▶ _WHAT THE EXERCISE ASKS_
Search the material below for "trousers" and copy every line where it occurs.

▶ _COLLECTED MATERIAL_
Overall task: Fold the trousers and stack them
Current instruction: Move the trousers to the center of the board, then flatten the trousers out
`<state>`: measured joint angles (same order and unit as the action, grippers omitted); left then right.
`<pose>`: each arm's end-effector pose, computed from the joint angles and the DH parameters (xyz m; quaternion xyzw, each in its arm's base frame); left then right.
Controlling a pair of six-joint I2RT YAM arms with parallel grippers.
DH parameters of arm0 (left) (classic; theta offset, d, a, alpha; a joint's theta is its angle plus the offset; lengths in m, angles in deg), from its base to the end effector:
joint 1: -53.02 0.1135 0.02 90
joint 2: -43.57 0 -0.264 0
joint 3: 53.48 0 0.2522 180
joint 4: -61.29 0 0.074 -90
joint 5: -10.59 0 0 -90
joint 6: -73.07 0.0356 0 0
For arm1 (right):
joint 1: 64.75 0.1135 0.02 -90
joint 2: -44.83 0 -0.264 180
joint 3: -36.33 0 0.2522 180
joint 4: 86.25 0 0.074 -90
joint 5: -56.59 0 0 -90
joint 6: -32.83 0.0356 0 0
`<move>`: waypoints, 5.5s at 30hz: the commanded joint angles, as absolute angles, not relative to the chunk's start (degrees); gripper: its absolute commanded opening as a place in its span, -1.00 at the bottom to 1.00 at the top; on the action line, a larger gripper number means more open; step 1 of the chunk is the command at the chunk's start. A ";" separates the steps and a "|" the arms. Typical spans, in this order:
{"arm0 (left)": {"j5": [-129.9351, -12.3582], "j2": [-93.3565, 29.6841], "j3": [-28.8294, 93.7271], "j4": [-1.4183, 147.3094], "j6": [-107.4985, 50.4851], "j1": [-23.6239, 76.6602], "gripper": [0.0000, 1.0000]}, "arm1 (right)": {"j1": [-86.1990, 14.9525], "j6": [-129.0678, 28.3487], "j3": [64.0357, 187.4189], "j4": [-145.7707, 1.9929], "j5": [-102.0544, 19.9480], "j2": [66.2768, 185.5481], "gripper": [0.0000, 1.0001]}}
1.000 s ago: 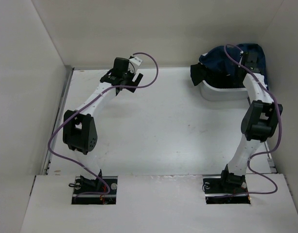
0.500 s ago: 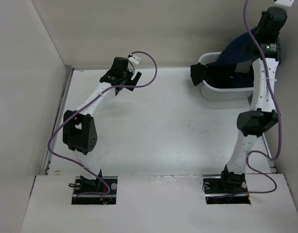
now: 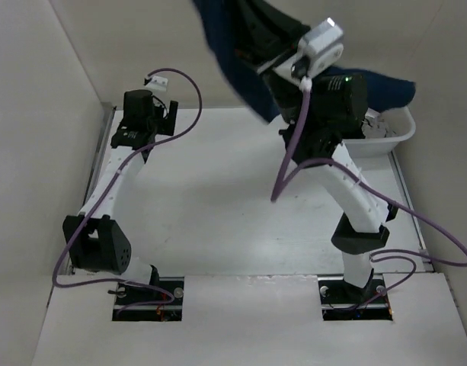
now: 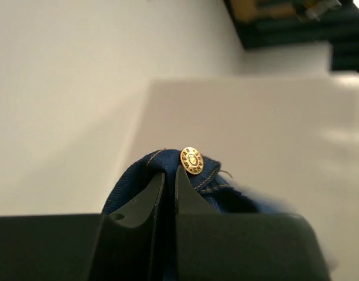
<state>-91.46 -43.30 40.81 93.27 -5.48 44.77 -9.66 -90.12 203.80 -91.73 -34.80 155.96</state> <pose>0.3520 -0.0435 0.3644 0.0872 0.8340 0.1033 0.5349 0.1748 0.2520 0.6663 -0.1776 0.1669 0.1891 0.9512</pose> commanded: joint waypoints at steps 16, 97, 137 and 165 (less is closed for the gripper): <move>-88.81 -35.00 39.12 89.29 -1.82 53.49 0.95 | -8.62 -83.48 162.59 -99.03 -4.88 141.45 -1.00; -79.25 -58.38 31.03 114.33 10.41 22.57 0.04 | -43.70 -21.40 103.97 -57.18 -25.76 136.94 0.36; -93.64 -40.46 14.53 97.38 42.04 59.47 0.57 | -50.71 -2.77 82.34 -39.70 -13.02 98.70 0.47; -96.46 -42.64 24.83 63.53 51.64 61.17 -1.00 | -61.63 -9.80 85.07 -48.93 -20.23 113.57 -1.00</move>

▶ _REPLY_
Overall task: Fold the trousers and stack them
Current instruction: Move the trousers to the center of the board, then flatten the trousers out

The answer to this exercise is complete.